Mills has appeared at public events and political rallies and has been photographed with the Ingrams. He launched his congressional campaign from their living room in 2021. Sources inside the church told Blaze News the Ingrams are not Mills’ spiritual advisers.
10: Your rent is late
Rep. Cory Mills pays nearly $21,000 a month for a D.C. luxury penthouse in a swanky building that overlooks the Tidal Basin, the Wharf, and the Thomas Jefferson Memorial.
At least, he’s supposed to pay that much in rent.
But according to an eviction lawsuit filed in D.C. Superior Court, Mills slipped $85,000 in arrears by not paying rent from March to July. That was after he was served notice in January that the building management company intended to sue over the more than $18,000 he apparently owed at that time.
According to a lawsuit filed in DC Superior Court, Cory Mills owes more than $85,000 in back rent on a penthouse suite in this exclusive waterfront property.Top photo by Rebeka Zeljko/Blaze News; bottom photo Bozzuto Management Company via X.com
When journalist Sollenberger posted the eviction details on social media, Mills attacked him as a “biased hack” and offered the excuse that he tried to pay the rent online but kept getting technical error messages.

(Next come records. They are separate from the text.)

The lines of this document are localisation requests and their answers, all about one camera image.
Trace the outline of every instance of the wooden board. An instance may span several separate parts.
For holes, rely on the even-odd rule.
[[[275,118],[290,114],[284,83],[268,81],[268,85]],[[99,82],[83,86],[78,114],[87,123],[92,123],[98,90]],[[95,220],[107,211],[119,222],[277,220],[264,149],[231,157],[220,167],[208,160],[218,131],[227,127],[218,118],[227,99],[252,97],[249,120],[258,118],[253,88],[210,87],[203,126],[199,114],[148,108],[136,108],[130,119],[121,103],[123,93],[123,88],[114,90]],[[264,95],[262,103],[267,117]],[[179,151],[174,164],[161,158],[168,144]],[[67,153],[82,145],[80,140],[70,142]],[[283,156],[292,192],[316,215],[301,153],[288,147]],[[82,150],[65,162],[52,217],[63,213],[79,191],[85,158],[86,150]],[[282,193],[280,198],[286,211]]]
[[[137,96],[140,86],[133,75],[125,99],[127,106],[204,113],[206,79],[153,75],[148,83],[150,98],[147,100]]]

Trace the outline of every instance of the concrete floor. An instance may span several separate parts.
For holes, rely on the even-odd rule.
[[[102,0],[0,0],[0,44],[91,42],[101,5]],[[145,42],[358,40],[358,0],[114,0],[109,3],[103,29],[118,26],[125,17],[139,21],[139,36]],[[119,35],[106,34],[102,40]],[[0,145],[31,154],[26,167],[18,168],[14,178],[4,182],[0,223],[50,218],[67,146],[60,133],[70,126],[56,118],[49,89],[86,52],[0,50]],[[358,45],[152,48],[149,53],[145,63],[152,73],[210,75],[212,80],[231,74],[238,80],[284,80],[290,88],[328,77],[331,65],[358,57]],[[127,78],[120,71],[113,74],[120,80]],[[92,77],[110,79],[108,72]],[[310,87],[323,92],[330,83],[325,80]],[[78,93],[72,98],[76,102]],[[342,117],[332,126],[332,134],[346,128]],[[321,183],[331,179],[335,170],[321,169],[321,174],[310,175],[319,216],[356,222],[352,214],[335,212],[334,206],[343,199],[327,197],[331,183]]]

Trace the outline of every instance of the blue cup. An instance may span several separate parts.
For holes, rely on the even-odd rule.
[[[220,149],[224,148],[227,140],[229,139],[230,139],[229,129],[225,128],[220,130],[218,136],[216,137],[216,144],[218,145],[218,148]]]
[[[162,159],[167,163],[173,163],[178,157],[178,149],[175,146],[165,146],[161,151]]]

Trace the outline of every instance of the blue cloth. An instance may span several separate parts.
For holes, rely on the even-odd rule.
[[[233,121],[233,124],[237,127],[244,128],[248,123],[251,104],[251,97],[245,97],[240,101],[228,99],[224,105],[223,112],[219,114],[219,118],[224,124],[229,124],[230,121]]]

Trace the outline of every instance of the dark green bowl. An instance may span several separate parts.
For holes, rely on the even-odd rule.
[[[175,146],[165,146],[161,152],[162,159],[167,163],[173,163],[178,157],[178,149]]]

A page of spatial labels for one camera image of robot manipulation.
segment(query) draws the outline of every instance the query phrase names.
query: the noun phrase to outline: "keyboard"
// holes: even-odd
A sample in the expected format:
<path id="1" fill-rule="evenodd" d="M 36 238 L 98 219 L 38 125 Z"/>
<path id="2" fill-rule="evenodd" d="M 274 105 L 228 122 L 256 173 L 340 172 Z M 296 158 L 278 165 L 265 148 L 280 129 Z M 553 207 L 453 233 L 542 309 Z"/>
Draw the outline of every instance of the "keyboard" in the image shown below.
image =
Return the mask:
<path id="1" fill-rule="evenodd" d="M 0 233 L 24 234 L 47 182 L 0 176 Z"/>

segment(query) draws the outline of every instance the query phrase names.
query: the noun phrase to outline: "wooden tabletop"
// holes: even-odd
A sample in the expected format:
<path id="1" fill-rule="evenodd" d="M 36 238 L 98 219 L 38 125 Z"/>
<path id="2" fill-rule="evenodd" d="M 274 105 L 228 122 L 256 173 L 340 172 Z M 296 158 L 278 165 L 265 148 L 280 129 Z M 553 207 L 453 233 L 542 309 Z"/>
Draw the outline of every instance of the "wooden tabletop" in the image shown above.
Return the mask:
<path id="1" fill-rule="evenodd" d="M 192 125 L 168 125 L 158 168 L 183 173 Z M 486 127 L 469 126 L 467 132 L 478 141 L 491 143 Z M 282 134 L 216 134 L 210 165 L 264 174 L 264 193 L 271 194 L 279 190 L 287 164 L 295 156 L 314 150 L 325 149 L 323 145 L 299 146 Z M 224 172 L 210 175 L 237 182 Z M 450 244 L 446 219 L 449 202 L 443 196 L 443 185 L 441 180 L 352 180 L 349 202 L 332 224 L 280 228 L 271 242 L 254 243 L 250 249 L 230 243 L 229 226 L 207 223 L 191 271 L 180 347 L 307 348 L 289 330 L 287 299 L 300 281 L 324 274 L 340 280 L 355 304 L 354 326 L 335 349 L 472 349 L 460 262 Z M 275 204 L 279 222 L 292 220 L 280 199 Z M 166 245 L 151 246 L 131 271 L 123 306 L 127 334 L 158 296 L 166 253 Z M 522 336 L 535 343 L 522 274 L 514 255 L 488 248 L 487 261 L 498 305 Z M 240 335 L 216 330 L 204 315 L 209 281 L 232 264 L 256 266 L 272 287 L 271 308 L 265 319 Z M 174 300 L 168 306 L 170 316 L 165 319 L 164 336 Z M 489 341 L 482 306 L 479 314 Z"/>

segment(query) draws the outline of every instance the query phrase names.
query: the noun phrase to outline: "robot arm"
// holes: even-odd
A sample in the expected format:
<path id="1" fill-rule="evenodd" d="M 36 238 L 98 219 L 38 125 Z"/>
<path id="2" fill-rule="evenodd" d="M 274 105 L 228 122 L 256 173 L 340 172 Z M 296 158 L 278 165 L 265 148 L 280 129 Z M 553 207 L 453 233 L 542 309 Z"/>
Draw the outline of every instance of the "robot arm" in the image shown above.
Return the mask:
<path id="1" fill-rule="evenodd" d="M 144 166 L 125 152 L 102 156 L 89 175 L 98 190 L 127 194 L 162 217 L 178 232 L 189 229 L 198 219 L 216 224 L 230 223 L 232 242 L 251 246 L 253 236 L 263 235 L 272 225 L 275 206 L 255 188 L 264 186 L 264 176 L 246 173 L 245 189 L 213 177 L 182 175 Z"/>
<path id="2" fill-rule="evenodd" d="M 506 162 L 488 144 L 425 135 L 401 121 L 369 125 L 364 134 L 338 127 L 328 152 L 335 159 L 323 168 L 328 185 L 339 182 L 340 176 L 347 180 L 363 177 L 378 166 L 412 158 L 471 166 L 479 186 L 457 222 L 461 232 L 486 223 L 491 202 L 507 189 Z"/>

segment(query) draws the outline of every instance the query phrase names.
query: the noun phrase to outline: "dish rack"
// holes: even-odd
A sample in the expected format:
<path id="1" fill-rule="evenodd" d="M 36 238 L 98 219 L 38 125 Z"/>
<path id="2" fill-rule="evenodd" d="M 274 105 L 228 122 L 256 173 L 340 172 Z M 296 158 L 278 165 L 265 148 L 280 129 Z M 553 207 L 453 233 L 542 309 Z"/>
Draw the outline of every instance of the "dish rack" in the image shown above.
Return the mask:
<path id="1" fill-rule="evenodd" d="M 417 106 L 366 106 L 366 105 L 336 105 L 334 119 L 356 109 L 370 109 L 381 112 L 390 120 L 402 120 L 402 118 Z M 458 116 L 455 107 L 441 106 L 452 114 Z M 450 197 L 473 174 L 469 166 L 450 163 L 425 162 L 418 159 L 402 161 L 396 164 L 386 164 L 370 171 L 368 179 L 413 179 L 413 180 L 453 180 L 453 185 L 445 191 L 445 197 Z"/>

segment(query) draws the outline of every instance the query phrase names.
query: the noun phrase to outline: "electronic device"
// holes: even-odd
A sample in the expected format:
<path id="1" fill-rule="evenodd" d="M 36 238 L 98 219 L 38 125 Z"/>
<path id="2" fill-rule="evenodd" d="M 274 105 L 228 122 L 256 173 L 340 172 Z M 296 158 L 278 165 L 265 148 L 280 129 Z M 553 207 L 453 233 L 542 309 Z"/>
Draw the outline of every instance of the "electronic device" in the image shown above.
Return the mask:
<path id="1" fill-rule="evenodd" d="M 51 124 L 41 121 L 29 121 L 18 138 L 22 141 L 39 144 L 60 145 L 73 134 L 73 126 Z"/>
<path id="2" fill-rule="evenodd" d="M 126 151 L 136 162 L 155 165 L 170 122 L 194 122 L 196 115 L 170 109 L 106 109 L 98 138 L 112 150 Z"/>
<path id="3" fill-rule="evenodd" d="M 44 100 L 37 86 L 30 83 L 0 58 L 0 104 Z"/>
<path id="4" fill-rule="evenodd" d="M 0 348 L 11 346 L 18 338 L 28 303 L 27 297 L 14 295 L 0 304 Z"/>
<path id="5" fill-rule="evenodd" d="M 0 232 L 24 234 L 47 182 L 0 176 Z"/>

“I know facts are unusual and unfamiliar thing [sic] for you, but here’s just the past two months where you can see I’m repeatedly asking for payment links and again, as I tried with management today, it failed to process,” Mills wrote on July 14.
A spokesman for Bozzuto Management Company, which manages Mills’ building on Maryland Avenue Southwest, told Blaze News that once eviction proceedings begin, online payment portals are disabled for the renter. Otherwise, a tenant could make a small partial payment and the eviction clock would reset.
According to Sollenberger’s reporting, Mills has paid more than $15,000 in late fees since he began renting the D.C. penthouse in June 2023. That’s approximately $850 per month “for the privilege of paying rent late every month,” Sollenberger wrote on X on July 14.